Tüketici hakları bakımından sınırlayıcı yaklaşımları kabul edemeyiz”
Sosyal güvenlik prim alacağı veya gelir vergisi gibi bir kayıp söz konusu ise bu devletle işveren arasındaki ilişki içerisinde çözülmesi gereken bir konudur diyen Deniz, “Bunun faturası asla ve asla bu kartları kullanan tüketicilere sınırlandırma getirilerek çözülmez. Bir an için böyle bir şey olduğunu kabul etsek bile tüketiciler bu kartları sadece restoranlarda kullanacaklarsa aynı SGK ve gelir vergisi kaybı devlet açısından gene söz konusu olacaktır. Burada çözüm işverenle devlet arasında hazinenin kaybı varsa o kaybın işverenden tahsili yönünde çözümler üreterek sağlanmalıdır. Bunun dışındaki yaklaşımları ekonomiye gereksiz müdahale ve tüketici hakları bakımından da sınırlayıcı ve tüketicinin işini zorlaştırıcı bir durum olarak görmekteyiz” dedi.
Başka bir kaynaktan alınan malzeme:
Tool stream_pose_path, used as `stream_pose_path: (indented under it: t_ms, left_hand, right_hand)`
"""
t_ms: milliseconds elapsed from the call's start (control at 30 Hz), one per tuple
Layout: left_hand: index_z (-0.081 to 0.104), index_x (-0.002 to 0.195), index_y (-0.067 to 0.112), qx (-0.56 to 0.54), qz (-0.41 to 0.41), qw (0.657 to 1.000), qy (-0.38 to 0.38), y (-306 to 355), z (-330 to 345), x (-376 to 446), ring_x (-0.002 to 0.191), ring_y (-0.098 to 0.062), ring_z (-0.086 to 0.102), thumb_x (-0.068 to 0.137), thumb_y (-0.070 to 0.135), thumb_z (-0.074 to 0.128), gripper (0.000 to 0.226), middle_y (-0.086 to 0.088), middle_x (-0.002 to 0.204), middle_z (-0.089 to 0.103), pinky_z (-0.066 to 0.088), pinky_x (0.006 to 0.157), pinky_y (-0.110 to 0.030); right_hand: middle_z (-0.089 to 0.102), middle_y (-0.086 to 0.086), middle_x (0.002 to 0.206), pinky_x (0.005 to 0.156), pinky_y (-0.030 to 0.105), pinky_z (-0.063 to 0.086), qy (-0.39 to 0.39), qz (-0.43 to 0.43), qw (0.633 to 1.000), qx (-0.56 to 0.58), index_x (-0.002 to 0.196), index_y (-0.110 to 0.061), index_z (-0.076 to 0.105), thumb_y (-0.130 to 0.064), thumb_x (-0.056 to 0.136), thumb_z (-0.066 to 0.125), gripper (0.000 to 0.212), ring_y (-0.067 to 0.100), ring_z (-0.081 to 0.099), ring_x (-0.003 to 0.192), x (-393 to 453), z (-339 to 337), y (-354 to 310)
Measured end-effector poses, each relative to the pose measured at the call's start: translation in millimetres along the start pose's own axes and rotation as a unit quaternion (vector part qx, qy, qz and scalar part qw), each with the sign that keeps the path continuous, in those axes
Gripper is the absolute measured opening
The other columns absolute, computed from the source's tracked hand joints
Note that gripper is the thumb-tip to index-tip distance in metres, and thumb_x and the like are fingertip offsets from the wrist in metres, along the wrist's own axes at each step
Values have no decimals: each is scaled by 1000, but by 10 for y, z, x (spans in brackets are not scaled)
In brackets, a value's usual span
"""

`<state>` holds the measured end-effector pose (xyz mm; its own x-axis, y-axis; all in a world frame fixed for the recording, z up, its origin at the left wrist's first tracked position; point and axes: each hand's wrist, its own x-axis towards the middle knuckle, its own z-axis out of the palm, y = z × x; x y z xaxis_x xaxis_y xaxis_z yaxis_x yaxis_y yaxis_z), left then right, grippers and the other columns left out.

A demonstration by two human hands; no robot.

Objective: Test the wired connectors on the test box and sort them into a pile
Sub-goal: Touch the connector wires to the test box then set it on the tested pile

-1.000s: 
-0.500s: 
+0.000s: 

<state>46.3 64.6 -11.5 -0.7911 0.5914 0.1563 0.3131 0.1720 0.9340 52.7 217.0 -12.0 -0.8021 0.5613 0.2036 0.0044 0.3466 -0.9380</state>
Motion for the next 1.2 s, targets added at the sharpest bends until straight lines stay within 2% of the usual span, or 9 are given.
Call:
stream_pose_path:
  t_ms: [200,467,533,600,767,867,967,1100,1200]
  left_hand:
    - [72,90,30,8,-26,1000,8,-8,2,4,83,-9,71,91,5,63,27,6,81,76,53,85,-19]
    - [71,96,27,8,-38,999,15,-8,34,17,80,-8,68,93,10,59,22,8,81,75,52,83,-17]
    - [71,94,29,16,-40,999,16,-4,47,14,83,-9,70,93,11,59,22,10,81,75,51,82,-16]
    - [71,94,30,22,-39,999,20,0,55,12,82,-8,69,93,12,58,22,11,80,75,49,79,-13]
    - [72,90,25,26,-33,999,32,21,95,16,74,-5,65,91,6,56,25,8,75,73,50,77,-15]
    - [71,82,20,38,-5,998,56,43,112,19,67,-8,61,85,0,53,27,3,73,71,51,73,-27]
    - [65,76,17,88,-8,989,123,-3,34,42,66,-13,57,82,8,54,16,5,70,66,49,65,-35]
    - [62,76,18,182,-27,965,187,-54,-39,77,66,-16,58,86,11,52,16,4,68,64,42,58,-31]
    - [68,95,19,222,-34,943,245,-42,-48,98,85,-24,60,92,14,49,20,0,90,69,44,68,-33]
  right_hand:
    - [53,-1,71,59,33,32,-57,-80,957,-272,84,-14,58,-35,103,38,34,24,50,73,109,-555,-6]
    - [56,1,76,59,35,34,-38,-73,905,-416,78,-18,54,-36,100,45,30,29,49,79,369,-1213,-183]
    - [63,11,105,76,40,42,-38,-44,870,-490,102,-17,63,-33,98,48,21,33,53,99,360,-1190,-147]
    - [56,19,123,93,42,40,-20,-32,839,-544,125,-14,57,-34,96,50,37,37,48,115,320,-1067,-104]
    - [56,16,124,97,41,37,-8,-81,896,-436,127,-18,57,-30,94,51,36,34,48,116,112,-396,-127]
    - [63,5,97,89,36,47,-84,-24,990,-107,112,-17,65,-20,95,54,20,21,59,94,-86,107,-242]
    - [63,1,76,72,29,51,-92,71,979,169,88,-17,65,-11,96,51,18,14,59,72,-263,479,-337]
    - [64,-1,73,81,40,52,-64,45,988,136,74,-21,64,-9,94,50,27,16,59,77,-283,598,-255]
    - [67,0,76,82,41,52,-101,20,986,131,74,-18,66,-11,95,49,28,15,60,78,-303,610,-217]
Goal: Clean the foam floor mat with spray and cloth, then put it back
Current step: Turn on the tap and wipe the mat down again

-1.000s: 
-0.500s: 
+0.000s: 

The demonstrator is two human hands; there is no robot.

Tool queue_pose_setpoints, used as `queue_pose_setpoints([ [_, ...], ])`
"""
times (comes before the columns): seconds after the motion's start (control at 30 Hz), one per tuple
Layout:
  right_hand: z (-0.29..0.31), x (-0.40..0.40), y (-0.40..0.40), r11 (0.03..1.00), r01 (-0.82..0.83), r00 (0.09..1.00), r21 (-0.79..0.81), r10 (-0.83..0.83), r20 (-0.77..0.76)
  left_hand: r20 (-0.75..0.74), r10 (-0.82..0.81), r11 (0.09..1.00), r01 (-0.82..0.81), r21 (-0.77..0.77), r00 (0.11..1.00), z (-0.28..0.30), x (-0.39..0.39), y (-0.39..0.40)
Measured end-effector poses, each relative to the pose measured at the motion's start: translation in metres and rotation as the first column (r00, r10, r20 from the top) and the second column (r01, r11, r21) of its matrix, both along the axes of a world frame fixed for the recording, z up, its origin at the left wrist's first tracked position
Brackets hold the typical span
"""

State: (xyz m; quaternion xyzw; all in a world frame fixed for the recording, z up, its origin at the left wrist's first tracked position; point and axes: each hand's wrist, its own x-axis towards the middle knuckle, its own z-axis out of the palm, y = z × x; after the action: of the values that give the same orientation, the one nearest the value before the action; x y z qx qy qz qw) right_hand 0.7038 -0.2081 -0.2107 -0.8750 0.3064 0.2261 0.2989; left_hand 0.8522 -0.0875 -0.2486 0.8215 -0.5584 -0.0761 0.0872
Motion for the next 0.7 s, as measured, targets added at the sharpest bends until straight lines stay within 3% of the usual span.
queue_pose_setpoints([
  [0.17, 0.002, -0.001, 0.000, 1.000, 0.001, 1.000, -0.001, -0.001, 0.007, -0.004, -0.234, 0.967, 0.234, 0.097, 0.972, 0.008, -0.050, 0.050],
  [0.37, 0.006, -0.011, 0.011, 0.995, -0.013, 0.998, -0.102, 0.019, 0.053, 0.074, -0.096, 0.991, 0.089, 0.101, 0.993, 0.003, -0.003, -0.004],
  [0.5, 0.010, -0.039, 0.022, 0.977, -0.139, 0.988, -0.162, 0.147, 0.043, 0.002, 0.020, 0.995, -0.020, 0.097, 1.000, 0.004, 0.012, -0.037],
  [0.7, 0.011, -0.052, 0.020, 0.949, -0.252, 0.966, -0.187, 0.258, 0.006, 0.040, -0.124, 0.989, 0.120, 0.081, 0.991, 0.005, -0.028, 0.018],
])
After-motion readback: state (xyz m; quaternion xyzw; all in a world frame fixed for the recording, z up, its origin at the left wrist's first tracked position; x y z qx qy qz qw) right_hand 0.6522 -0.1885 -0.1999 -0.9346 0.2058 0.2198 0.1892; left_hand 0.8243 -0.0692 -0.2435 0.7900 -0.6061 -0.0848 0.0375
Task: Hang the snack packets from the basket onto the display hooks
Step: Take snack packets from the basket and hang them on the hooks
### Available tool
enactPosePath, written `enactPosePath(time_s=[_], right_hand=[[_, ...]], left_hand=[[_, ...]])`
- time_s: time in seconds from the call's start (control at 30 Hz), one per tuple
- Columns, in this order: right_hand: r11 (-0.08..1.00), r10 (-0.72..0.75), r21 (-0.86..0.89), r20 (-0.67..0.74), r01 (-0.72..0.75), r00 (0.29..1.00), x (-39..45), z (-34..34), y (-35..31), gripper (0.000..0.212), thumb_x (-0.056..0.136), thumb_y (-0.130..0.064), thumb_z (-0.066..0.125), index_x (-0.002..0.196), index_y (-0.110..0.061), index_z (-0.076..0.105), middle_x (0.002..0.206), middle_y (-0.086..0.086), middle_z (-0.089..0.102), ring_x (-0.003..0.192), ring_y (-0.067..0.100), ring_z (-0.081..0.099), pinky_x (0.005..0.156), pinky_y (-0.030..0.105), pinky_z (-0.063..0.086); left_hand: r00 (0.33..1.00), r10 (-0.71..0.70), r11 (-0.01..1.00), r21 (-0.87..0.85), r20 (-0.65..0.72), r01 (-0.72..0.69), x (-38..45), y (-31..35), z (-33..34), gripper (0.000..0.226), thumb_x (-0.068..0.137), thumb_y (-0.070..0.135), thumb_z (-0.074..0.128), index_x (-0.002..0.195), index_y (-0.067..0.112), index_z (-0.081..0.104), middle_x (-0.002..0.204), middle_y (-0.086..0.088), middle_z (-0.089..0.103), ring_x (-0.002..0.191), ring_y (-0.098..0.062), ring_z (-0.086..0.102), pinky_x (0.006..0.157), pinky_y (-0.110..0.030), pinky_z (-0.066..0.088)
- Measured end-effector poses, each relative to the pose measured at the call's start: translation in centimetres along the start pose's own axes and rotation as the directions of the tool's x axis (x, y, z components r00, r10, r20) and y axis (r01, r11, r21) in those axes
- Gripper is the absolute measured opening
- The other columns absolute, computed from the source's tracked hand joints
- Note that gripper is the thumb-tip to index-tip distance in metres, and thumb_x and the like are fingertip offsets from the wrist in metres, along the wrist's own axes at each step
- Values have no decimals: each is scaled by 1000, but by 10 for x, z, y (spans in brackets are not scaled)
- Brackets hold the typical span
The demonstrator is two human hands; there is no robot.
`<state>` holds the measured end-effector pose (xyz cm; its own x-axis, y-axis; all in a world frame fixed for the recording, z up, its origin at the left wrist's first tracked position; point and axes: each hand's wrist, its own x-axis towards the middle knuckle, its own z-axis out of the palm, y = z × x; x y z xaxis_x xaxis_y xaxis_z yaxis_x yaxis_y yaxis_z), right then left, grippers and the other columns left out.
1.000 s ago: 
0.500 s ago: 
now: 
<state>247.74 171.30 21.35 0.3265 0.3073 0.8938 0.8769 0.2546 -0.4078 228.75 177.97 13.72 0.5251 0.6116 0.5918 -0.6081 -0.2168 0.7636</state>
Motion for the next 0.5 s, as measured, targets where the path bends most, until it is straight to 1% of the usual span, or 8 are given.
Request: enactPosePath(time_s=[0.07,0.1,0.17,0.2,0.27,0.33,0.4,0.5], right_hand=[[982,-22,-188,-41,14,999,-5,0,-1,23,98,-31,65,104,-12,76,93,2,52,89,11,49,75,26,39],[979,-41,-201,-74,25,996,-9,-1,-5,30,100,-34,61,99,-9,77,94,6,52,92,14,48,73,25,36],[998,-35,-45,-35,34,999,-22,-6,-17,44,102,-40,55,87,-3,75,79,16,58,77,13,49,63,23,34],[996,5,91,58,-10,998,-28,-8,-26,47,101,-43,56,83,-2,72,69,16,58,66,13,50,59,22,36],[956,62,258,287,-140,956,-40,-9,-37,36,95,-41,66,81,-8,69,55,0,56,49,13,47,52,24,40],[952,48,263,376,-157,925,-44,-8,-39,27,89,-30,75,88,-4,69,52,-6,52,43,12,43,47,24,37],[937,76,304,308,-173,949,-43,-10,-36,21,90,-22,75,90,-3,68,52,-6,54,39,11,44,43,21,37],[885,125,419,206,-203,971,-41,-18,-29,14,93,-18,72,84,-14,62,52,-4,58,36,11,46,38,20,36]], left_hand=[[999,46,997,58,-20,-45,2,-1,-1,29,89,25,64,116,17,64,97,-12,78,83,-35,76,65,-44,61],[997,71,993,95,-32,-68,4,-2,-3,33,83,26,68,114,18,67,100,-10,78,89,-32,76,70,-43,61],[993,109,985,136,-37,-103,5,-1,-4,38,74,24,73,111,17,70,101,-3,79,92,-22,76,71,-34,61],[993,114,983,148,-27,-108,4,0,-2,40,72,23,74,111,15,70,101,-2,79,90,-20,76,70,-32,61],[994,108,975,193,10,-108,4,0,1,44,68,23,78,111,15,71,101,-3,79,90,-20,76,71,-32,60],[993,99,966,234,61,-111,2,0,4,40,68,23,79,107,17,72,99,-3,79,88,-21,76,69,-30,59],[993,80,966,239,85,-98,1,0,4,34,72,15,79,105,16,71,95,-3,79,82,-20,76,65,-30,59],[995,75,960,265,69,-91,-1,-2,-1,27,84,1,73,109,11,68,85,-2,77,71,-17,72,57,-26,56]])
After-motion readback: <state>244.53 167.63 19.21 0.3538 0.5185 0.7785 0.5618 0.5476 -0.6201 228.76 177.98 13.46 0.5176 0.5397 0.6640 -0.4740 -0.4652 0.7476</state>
Yemek kartı uygulamasının, kendi bünyesinde çalışanlara yemek vermeyen işletmelerin kullandığı bir ödeme aracı olduğunu aktaran Tüketici Hareketi Derneği Genel Başkanı Cüneyt Köşe, “Anlaşmalı restoranlar, yabancı şirketlerin Avrupa’da yüzde 2-3 komisyonlar alırken Türkiye’de yüzde 10 civarında komisyon alınmasına karşı çıkmaktadırlar bu sistemin baştan aşağı değişmesini istemektedirler” diye konuştu. Dünyada uygulanan komisyon oranları maksimum yüzde 3 seviyesinde olmasına rağmen özellikle yurt dışı menşei olan firmaların Türkiye’de bu oranı 9-10 seviyesinde uygulamasını bir sömürü şekli olarak değerlendiren Köşe, “Tüketici Hareketi olarak, çalışanların mağduriyetlerinin giderilmesi için seferberlik ilan edilmesinden yanayız. Türkiye’de bu işin mevzuatı yok. Restoran ve lokanta sektörü, marketler ve vatandaş da zarar görmektedir” diye konuştu.